### [WORK ITEM]
Once the line containing "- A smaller" is found in the entries below, reproduce it and every line after it, stopping at and including the line containing "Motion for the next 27"; reproduce nothing else, and keep each line exact.

### [DATA SUPPLIED]
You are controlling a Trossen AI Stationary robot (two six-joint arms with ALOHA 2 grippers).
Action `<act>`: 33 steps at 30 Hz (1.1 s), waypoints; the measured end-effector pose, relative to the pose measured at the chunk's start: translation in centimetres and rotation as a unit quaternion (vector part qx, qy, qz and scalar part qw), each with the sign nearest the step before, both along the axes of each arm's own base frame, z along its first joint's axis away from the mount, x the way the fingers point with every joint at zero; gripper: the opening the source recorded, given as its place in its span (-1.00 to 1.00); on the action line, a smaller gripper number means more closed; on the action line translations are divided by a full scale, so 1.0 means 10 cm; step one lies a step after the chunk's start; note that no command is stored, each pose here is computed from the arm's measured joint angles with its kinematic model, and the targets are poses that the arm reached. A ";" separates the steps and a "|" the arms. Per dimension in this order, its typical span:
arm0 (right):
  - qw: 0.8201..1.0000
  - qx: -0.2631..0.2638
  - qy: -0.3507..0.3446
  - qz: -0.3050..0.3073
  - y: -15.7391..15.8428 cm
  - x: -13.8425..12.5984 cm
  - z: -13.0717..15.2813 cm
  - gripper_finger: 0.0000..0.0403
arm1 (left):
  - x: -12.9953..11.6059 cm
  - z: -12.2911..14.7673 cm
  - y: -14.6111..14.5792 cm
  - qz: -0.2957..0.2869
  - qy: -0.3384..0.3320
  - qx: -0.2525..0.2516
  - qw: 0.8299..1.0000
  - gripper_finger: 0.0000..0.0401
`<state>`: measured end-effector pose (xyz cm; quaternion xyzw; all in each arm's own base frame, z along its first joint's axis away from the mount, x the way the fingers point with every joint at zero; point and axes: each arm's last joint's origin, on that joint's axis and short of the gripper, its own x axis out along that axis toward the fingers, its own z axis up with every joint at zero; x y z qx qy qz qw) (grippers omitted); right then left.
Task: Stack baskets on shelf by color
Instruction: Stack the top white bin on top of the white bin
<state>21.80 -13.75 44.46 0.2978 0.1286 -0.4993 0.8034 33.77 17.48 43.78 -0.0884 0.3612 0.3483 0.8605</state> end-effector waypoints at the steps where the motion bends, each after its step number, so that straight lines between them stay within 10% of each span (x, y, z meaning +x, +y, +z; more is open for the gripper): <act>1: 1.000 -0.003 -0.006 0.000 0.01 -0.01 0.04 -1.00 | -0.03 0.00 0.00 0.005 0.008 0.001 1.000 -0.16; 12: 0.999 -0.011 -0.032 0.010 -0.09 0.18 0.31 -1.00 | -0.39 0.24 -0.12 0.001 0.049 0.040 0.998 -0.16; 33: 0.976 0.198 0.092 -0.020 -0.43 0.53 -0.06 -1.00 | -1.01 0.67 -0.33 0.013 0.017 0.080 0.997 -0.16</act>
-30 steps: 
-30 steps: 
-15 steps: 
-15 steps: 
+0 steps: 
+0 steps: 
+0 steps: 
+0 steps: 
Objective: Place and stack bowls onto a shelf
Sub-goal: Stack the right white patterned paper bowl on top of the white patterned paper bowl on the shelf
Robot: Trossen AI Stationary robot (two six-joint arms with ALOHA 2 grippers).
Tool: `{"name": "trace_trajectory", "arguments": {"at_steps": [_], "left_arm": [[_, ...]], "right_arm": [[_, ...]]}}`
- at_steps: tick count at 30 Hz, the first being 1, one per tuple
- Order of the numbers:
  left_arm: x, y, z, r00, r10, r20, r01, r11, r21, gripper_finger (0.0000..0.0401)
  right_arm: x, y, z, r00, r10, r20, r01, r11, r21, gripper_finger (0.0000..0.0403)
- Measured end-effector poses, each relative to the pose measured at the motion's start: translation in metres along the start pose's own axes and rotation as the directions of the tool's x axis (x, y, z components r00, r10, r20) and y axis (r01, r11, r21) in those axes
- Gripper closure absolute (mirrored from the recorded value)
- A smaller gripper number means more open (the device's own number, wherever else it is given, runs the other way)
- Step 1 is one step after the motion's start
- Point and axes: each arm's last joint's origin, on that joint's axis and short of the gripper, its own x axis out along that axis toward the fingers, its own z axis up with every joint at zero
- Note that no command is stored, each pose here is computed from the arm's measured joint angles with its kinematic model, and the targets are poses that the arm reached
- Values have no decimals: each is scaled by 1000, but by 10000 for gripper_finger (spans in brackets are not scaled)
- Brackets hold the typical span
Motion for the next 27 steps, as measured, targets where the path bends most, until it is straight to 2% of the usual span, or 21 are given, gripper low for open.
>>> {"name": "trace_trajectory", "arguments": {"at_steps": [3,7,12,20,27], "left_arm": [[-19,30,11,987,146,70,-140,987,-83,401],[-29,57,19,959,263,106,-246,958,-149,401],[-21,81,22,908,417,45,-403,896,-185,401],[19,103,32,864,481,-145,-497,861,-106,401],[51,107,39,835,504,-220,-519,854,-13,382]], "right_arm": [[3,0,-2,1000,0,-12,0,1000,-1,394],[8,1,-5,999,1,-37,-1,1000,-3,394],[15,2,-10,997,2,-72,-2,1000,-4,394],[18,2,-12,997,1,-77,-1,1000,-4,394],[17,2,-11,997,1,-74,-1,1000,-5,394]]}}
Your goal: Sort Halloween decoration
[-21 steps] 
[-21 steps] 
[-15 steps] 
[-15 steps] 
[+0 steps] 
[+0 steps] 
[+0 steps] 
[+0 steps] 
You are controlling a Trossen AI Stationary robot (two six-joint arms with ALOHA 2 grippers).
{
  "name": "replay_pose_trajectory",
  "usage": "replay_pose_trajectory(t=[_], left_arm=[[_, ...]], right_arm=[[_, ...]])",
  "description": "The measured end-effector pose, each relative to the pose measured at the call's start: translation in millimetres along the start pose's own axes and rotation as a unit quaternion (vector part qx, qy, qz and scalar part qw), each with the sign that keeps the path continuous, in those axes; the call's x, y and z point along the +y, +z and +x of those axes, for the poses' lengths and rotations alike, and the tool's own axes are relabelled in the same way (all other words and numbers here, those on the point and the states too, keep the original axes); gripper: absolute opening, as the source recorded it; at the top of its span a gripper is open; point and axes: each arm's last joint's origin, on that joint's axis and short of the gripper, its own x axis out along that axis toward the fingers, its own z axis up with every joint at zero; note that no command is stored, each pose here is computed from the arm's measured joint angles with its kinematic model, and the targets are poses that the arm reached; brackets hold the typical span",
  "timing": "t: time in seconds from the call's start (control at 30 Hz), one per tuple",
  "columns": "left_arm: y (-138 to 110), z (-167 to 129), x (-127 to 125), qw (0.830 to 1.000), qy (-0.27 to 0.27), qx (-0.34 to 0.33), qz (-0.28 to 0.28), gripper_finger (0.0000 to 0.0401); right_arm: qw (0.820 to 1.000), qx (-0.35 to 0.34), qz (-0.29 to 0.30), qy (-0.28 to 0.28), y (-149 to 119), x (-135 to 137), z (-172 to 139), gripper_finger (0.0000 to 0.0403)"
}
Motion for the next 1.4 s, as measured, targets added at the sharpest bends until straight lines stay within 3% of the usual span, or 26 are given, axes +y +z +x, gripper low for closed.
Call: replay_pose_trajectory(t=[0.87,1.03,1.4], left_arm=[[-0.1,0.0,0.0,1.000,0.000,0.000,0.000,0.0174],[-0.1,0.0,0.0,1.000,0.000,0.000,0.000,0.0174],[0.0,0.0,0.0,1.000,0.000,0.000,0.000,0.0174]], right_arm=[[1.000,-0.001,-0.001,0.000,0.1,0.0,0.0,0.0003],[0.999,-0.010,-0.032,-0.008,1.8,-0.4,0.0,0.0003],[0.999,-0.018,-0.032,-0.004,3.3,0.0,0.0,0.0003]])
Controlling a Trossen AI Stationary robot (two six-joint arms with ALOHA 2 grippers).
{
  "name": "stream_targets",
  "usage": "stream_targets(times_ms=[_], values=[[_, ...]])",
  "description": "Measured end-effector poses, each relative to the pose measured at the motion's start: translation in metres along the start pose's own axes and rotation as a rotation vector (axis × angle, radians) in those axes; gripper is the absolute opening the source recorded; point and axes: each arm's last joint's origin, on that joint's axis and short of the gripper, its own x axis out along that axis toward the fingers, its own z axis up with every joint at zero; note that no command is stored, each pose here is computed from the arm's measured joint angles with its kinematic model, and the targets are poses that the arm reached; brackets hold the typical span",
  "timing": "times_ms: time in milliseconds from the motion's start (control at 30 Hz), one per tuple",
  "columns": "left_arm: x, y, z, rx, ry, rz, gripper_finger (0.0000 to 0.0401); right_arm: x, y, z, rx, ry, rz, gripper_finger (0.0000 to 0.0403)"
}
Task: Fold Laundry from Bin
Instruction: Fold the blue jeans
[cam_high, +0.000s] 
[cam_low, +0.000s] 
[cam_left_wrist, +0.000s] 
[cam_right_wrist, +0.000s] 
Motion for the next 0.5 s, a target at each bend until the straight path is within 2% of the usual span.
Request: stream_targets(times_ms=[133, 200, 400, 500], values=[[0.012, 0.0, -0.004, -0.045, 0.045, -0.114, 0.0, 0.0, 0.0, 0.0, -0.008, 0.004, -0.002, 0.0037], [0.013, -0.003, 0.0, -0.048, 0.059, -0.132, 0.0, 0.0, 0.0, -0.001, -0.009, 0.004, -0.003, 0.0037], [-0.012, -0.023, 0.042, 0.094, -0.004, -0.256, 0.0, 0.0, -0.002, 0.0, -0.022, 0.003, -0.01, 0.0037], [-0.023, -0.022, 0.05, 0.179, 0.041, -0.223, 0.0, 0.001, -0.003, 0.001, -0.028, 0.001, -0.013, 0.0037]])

### [TASK RESULT]
- A smaller gripper number means more open (the device's own number, wherever else it is given, runs the other way)
- Step 1 is one step after the motion's start
- Point and axes: each arm's last joint's origin, on that joint's axis and short of the gripper, its own x axis out along that axis toward the fingers, its own z axis up with every joint at zero
- Note that no command is stored, each pose here is computed from the arm's measured joint angles with its kinematic model, and the targets are poses that the arm reached
- Values have no decimals: each is scaled by 1000, but by 10000 for gripper_finger (spans in brackets are not scaled)
- Brackets hold the typical span
Motion for the next 27 steps, as measured, targets where the path bends most, until it is straight to 2% of the usual span, or 21 are given, gripper low for open.

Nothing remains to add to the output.